:: How to complete this task ::
Reproduce word for word the lines of the listing from the first one through the one with "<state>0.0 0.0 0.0", omitting every picture.

:: Supplied material ::
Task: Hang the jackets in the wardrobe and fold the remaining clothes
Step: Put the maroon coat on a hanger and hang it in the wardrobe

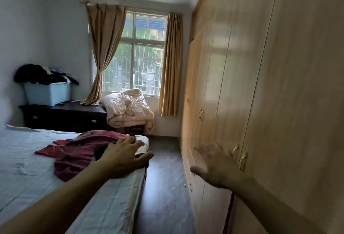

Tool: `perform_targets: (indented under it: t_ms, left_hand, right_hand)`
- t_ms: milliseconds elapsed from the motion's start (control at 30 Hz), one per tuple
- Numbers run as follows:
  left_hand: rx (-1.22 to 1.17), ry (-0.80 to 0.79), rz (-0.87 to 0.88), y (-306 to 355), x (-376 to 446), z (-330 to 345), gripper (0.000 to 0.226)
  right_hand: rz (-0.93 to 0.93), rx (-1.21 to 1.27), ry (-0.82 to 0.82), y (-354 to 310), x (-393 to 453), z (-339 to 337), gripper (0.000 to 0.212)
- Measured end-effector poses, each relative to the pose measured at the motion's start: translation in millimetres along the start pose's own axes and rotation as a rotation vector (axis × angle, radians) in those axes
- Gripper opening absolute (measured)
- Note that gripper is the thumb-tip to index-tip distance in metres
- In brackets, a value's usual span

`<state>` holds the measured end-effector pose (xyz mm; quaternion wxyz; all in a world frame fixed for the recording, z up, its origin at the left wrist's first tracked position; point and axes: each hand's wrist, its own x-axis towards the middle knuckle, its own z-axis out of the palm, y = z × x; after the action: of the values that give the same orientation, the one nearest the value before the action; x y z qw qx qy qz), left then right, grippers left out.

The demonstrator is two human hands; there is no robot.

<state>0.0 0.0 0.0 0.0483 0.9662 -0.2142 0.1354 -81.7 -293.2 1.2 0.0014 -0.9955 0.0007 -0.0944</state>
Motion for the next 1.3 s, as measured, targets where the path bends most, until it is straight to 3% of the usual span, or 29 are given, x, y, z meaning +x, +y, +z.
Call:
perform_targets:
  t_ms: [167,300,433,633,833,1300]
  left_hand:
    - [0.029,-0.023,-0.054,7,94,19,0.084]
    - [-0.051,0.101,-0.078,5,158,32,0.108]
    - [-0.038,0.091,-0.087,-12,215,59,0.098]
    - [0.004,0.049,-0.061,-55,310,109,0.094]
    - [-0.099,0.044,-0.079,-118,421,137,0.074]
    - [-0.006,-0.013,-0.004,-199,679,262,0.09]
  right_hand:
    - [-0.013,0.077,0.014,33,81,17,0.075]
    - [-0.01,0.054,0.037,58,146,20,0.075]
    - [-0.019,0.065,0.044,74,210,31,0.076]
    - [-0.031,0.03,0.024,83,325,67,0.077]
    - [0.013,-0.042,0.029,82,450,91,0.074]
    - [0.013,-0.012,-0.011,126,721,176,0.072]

:: Final answer ::
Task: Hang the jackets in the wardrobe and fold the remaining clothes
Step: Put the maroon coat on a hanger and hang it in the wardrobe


Tool: `perform_targets: (indented under it: t_ms, left_hand, right_hand)`
- t_ms: milliseconds elapsed from the motion's start (control at 30 Hz), one per tuple
- Numbers run as follows:
  left_hand: rx (-1.22 to 1.17), ry (-0.80 to 0.79), rz (-0.87 to 0.88), y (-306 to 355), x (-376 to 446), z (-330 to 345), gripper (0.000 to 0.226)
  right_hand: rz (-0.93 to 0.93), rx (-1.21 to 1.27), ry (-0.82 to 0.82), y (-354 to 310), x (-393 to 453), z (-339 to 337), gripper (0.000 to 0.212)
- Measured end-effector poses, each relative to the pose measured at the motion's start: translation in millimetres along the start pose's own axes and rotation as a rotation vector (axis × angle, radians) in those axes
- Gripper opening absolute (measured)
- Note that gripper is the thumb-tip to index-tip distance in metres
- In brackets, a value's usual span

`<state>` holds the measured end-effector pose (xyz mm; quaternion wxyz; all in a world frame fixed for the recording, z up, its origin at the left wrist's first tracked position; point and axes: each hand's wrist, its own x-axis towards the middle knuckle, its own z-axis out of the palm, y = z × x; after the action: of the values that give the same orientation, the one nearest the value before the action; x y z qw qx qy qz), left then right, grippers left out.

The demonstrator is two human hands; there is no robot.

<state>0.0 0.0 0.0 0.0483 0.9662 -0.2142 0.1354 -81.7 -293.2 1.2 0.0014 -0.9955 0.0007 -0.0944</state>

That brings the answer to completion.